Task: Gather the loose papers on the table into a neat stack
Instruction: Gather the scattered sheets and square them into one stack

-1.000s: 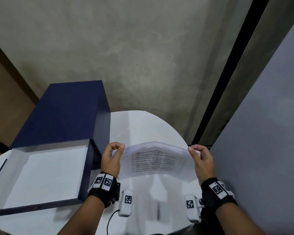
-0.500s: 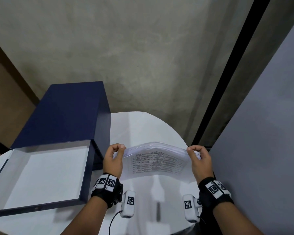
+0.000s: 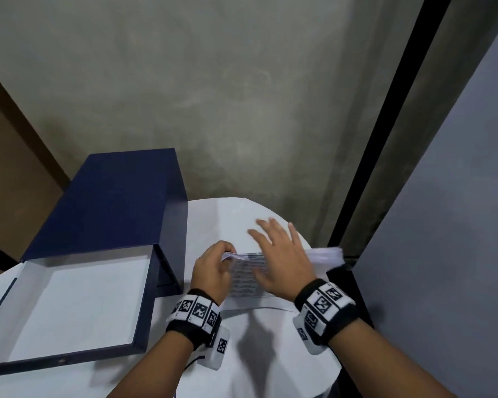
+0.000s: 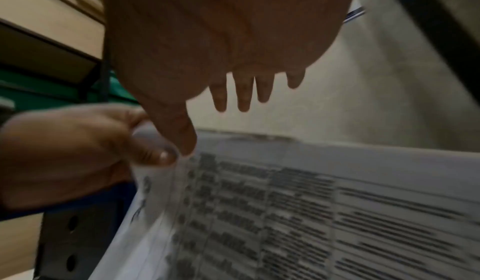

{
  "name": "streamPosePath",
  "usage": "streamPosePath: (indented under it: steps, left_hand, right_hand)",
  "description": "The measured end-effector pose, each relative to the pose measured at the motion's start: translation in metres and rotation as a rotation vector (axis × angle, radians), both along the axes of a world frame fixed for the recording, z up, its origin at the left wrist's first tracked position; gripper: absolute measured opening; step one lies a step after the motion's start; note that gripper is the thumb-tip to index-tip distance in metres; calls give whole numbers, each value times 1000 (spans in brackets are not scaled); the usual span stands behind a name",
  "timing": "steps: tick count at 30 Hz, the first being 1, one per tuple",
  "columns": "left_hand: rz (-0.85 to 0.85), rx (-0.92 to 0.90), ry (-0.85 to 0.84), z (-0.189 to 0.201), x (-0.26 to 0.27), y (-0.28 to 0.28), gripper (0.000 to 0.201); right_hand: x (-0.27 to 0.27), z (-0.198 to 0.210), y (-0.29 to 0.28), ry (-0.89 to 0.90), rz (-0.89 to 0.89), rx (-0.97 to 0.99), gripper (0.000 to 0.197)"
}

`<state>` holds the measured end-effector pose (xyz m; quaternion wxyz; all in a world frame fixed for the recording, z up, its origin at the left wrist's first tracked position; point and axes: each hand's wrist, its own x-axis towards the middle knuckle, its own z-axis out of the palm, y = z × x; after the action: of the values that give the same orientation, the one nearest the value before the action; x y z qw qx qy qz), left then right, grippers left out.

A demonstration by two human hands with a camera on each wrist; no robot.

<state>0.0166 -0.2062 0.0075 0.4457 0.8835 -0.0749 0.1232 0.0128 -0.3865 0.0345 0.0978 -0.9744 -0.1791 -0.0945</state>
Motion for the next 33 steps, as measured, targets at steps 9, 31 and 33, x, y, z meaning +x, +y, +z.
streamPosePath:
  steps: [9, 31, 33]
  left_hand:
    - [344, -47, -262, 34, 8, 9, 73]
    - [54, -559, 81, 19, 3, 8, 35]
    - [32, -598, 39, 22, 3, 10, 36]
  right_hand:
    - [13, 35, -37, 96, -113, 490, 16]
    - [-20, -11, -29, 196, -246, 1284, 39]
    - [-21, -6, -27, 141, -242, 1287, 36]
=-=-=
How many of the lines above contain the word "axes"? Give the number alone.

SOLUTION FOR THIS TASK: 2